EMM For Android

  1. What is EMM?

    1. EMM stands for Enterprise Mobility Management.

    2. Android EMM solution is an umbrella that separates the MDM into 4 different sets vis-a-vis,

      1. COSU - Corporate Owned Single Use

      2. WM - Work Managed Device

      3. MAM - Mobile Application Management

      4. BYOD - Bring Your Own Device

    3. The solution is referred to as AfW - Android for Work.

  2. What solution set does MobiLock Pro Support?

    1. MobiLock supports the WM - Work Managed Device solution set.

    2. A device enrolled using the Work Managed methods will be referred to as Work Managed device or an AfW device.
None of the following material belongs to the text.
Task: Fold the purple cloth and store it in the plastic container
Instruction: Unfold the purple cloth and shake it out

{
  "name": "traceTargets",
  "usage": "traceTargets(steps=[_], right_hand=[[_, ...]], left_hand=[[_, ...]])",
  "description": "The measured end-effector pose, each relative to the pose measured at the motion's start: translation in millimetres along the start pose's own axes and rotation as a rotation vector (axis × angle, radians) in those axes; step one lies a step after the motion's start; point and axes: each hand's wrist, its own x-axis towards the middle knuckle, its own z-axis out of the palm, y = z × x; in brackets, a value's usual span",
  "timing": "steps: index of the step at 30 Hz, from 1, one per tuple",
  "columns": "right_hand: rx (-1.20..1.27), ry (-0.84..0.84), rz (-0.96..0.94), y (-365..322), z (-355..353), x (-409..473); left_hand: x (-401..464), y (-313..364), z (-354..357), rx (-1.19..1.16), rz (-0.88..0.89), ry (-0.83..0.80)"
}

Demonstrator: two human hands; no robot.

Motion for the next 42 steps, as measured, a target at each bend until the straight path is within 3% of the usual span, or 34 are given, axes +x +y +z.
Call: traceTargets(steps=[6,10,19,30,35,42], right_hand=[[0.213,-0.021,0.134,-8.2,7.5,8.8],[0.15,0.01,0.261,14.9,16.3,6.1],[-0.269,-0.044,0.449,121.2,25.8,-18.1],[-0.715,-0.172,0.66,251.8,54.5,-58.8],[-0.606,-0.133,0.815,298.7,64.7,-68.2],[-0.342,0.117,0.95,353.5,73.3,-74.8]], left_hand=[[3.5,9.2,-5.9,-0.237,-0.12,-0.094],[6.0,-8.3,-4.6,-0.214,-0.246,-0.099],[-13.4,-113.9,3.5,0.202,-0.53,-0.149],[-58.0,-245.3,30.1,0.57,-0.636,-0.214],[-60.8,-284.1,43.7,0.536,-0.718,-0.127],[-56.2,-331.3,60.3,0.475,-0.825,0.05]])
The normal devices registered using regular MobiLock methods will be called MLP managed device. This is internal terminology that we can use for ourselves.

  3. What feature set does MLP offer with it’s EMM-WM solution set?

    1. We support the mandatory features at this point that Google mandates us to implement to be certified. The following are supported at the time of writing this document,

      1. Enrolling and Un-Enrolling an enterprise with MLP.

      2. Deploying applications directly from Play Store to Work Managed device.

      3. Enforcing App Permission policies for the applications approved from Managed Google Play Store.

      4. Enforcing App Configuration policies for the applications approved from Managed Google Play Store.

      5. Enforcing Password policies on Work Managed device.

      6. Ability to remotely Screen Lock and Factory reset the device.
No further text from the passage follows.